* [Exercise]:
Count up the lines below where the word "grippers" shows up, and respond with the number alone.
╔══
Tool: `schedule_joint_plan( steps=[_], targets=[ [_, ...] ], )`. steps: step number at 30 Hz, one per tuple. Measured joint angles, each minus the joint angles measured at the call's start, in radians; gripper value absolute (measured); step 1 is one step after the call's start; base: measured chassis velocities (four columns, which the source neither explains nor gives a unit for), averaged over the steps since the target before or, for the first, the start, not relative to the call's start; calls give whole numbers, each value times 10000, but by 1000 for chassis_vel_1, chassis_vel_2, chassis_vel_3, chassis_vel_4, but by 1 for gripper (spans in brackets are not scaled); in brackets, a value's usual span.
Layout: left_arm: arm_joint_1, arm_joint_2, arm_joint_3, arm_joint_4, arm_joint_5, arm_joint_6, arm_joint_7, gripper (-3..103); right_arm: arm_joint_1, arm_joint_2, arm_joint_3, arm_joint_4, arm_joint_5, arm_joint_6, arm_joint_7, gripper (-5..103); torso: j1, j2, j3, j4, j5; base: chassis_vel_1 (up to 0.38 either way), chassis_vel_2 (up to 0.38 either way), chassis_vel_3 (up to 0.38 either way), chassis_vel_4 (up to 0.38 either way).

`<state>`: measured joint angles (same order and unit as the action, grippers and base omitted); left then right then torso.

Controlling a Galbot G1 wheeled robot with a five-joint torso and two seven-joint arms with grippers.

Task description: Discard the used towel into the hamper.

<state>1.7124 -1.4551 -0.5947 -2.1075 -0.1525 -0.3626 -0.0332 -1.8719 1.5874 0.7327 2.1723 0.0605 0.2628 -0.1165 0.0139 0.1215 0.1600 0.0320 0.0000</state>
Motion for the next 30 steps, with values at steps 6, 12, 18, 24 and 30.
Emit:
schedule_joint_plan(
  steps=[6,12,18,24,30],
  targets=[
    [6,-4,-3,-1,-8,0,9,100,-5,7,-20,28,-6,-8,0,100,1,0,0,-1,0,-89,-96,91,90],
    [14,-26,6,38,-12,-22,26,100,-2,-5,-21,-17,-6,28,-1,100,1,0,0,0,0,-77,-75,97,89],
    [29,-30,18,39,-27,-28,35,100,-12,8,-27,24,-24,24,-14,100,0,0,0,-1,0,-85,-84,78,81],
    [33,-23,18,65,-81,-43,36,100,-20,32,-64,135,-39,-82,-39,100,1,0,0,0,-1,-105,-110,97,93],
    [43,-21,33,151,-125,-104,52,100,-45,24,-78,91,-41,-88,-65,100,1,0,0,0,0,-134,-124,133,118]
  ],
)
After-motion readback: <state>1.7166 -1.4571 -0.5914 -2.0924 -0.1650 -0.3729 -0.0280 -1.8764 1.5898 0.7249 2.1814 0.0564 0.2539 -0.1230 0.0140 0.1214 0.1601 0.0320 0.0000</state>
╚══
* [Response below]:
2